In many cases, groundwater is one of the most prominent causes of sinkhole formation and collapse, because ‘seepage force due to groundwater flow drags clay and sand particles downwards’ (Tao et al., 2015). Figure 6 illustrates the typical formation process of a sinkhole due to groundwater pumping, an example of an anthropogenic causation.
Figure 6. Formation of cover-collapse sinkholes. source: (Tao et al., 2015).
Cover- subsidence sinkholes, also referred to as suffusion sinkholes, form under similar mechanics as cover-collapse sinkholes. Berlin (2013) discusses their formation briefly. Typically these subsidence sinkholes form within regions like the Shenandoah Valley, where sandier soils are common and the formation of a void underground. As the loose soil transports itself downward, into the cavern, the ground above slowly subsides, thus these sinkholes form over time and are not ‘catastrophic’ events (Berlin, 2013). This can take hundreds of thousands of years to form. The movement of the soil into the cavern is called spalling (Radazzo, 2015).
Figure 7 illustrates the formation process of cover-subsidence sinkholes. Comparing this to figure 2 shows the characteristic differences within the two sinkhole formations.
Solution or natural sinkholes form as precipitation percolates through the soil, absorbing carbon dioxide and reacting with decaying plant material to create acidic water (Waltham, Bell, & Culshaw, 2010, p.9). Precipitation absorbs pollution from the atmosphere and thus is already slightly acidic. How acidic the rainwater is, therefore, can be affected by pollution and anthropogenic factor. This acidic water has the ability to dissolve carbonic bedrock as it percolates through, mainly in karst regions. In the UK this is common in gypsum areas (see figure 1, chapter 1) as is easily eroded and dissolved, hence why Ripon or the East is particularly affected. This dissolution of rock results in the formation of caves, disappearing streams, underground drainage and most of all sinkholes (Florida Department of Environmental Protection, 2003).
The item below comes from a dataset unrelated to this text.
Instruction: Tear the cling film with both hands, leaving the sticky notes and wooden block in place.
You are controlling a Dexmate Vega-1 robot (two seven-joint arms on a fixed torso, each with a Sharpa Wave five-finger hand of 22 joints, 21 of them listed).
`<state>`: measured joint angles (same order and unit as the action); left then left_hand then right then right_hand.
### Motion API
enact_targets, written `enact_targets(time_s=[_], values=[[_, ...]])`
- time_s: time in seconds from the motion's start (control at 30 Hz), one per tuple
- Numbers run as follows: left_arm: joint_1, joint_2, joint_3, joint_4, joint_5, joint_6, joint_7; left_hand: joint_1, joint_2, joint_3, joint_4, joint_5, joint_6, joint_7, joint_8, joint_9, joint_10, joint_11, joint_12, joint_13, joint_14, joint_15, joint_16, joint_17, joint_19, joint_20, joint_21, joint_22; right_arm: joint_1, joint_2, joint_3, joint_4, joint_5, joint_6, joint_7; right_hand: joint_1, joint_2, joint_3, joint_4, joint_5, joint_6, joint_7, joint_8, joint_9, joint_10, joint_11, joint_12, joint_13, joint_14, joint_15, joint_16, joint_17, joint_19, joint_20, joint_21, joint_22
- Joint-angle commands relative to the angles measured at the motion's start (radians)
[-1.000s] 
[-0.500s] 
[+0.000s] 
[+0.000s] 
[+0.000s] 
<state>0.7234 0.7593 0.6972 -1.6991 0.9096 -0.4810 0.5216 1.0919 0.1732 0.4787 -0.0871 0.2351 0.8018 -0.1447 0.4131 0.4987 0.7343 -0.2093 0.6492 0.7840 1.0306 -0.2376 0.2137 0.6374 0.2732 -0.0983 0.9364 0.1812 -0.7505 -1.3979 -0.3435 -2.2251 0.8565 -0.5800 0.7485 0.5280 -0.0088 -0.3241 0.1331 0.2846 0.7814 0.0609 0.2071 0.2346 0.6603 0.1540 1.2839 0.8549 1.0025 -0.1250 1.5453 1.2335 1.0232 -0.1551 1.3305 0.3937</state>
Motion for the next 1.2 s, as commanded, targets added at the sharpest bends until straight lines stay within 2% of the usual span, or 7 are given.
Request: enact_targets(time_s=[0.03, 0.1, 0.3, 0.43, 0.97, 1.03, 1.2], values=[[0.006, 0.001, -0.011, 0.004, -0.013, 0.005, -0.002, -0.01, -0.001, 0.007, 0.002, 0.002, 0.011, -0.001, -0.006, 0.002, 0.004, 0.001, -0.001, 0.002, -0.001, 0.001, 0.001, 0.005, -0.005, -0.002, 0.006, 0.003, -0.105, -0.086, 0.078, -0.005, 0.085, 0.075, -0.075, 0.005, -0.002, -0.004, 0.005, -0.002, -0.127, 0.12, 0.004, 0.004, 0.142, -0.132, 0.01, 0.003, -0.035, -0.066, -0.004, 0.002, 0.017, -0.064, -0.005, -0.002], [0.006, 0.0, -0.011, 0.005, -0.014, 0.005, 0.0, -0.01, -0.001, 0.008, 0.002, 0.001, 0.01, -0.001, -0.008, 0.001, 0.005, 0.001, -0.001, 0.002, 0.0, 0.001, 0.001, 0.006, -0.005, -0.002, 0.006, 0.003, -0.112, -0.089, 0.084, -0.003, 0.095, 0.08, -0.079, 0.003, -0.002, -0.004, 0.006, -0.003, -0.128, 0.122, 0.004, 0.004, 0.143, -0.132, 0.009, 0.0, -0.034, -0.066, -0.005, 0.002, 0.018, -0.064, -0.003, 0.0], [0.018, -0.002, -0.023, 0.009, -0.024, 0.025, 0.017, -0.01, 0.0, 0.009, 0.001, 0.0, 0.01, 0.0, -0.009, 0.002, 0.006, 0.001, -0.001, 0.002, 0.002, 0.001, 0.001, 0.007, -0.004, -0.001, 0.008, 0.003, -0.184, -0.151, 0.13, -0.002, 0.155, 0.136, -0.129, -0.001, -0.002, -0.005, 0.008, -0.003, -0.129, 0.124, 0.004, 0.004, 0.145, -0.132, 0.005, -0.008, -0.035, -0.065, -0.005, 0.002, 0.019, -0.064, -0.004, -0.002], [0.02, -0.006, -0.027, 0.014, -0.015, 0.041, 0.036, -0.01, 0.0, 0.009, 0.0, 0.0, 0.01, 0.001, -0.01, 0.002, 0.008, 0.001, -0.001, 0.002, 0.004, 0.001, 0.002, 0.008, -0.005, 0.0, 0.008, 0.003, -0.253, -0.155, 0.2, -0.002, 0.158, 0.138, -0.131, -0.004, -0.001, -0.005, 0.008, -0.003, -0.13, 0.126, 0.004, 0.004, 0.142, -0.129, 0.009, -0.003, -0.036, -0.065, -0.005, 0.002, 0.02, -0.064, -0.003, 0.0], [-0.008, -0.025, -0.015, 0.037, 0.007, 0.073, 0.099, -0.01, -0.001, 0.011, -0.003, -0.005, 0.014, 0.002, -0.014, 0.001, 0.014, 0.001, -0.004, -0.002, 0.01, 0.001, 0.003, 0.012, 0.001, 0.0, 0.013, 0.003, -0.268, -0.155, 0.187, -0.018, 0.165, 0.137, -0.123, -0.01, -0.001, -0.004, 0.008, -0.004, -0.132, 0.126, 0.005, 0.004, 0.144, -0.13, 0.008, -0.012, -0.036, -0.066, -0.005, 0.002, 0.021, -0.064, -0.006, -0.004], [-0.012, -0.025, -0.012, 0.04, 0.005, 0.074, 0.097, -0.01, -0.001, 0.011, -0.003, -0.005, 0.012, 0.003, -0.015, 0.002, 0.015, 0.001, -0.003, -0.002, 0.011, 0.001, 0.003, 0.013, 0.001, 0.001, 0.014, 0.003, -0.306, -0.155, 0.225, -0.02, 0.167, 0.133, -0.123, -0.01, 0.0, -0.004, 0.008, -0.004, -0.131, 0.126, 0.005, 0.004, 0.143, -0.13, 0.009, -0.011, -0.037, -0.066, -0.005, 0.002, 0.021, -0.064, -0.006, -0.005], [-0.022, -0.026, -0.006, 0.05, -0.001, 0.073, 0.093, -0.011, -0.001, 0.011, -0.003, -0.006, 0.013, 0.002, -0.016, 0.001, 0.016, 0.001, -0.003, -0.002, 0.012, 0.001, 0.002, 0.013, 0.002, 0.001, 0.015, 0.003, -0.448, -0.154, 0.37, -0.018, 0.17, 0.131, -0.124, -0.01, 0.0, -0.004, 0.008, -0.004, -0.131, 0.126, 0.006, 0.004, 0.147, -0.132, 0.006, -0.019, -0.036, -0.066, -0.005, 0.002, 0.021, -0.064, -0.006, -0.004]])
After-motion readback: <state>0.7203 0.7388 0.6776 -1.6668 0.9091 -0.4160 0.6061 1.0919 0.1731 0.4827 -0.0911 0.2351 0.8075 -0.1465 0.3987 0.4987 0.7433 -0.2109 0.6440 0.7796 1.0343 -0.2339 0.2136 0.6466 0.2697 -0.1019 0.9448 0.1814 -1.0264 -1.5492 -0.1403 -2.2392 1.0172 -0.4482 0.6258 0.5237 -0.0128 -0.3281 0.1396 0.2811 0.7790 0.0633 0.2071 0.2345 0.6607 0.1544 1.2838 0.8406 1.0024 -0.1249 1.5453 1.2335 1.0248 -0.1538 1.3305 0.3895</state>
There have been copious amounts of work addressing the geological framework and mechanisms of sinkhole formation. Sinkholes are naturally occurring hazards that form mainly in soluble rock, particularly limestone Karst regions, a generic term which refers to the characteristic terrain produced by erosion processes associated with the chemical weathering and dissolution of limestone or dolomite (Baryakh & Fedoseev, 2011). Karst is one of the most complex, hazardous and unpredictable geological processes. Within the UK (bsg, n.d.), the most susceptible area to sinkholes is the Permian gypsum deposits of north-east England, particularly near Ripon. This is due to gypsum being more soluble than limestone and thus dissolves more quickly (bgs, n.d.). Baryakh & Fedoseev (2011) set up a finite element model of a growing cavern to describe the possible sinkhole formation processes within the territory of the Permian Region and Karst regions of Russia, using this to estimate formation criteria for ground surface sinkholes and underground caverns to estimate their size. Baryakh & Fedoseev (2011) found that given the height of the cavern within the rock is large enough to enable a visible difference at surface level, then the height of the cavern is irrespective. It is the width of the cavern that deems the size and extent of the sinkhole. Through Baryakh & Fedoseev‘s (2011) analysis of the stress-strain state of a rock mass with a cavern inside three possible scenarios are possible when the maximum width is reached:
- The roof at the edge of the cavern collapses as a result of ‘plastic strain localisation’ and shearing fracturing, throughout the entire overlying thickness of rock.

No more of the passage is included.